(Beginning of DATA FOR ANALYSIS)

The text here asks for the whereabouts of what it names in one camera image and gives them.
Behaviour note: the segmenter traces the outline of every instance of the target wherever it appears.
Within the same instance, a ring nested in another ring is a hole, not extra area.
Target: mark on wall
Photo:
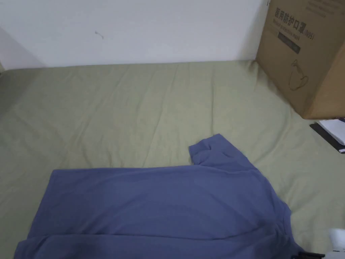
[[[95,31],[95,34],[99,35],[100,37],[102,37],[102,40],[104,40],[104,36],[100,34],[98,31]]]

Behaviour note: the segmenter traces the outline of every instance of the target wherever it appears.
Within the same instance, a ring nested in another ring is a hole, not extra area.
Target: blue t-shirt
[[[54,170],[15,259],[282,258],[290,210],[222,135],[189,147],[194,165]]]

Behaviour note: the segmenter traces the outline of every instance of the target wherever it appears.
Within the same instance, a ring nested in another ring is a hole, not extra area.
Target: bed
[[[345,228],[345,157],[310,123],[255,61],[5,71],[0,254],[27,237],[53,169],[188,165],[188,146],[217,133],[289,205],[296,242],[326,252]]]

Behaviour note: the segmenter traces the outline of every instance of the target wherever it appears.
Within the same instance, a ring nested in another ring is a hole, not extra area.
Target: black object
[[[324,257],[325,255],[321,253],[299,252],[297,256],[292,256],[291,259],[321,259]]]
[[[334,139],[327,131],[325,131],[319,124],[314,123],[311,124],[310,127],[315,130],[321,137],[324,138],[329,144],[332,145],[339,153],[345,154],[345,146],[340,144],[338,141]]]

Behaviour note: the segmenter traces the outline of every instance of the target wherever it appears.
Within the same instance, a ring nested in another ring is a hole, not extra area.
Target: white object
[[[338,119],[329,119],[319,121],[318,124],[323,127],[332,137],[341,145],[345,145],[345,123]]]
[[[330,229],[329,236],[333,251],[326,254],[324,259],[345,259],[345,230]]]
[[[267,0],[1,0],[5,69],[252,60]]]

(End of DATA FOR ANALYSIS)

_PROBLEM STATEMENT_
Leave out the pictures and print every line of the data exactly.

_TASK OUTPUT_
The text here asks for the whereabouts of what it names in one camera image and gives them.
Behaviour note: the segmenter traces the outline of every instance of the target wherever it appears.
Within the same instance, a ring nested in another ring is a hole, not extra area.
Target: mark on wall
Photo:
[[[95,31],[95,34],[99,35],[100,37],[102,37],[102,40],[104,40],[104,36],[100,34],[98,31]]]

Behaviour note: the segmenter traces the outline of every instance of the target wherever it appears.
Within the same instance, a ring nested in another ring is a hole, not extra area.
Target: blue t-shirt
[[[54,170],[15,259],[282,258],[290,210],[222,135],[189,147],[194,165]]]

Behaviour note: the segmenter traces the outline of every instance of the target wherever it appears.
Within the same instance, a ring nested in another ring is a hole, not extra area.
Target: bed
[[[345,228],[345,157],[310,123],[255,61],[5,71],[0,254],[27,237],[53,169],[188,165],[188,146],[217,133],[289,205],[296,242],[326,252]]]

Behaviour note: the segmenter traces the outline of every instance of the target wherever it appears.
Within the same instance, a ring nested in another ring is a hole, not extra area.
Target: black object
[[[324,257],[325,255],[321,253],[299,252],[297,256],[292,256],[291,259],[321,259]]]
[[[334,139],[327,131],[325,131],[319,124],[314,123],[311,124],[310,127],[315,130],[321,137],[324,138],[329,144],[332,145],[339,153],[345,154],[345,146],[340,144],[338,141]]]

Behaviour note: the segmenter traces the outline of every instance of the target wherever it appears.
Within the same instance, a ring nested in another ring is a hole, not extra area.
Target: white object
[[[338,119],[329,119],[319,121],[318,124],[323,127],[332,137],[341,145],[345,145],[345,123]]]
[[[330,229],[329,236],[333,251],[326,254],[324,259],[345,259],[345,230]]]
[[[267,0],[1,0],[5,69],[252,60]]]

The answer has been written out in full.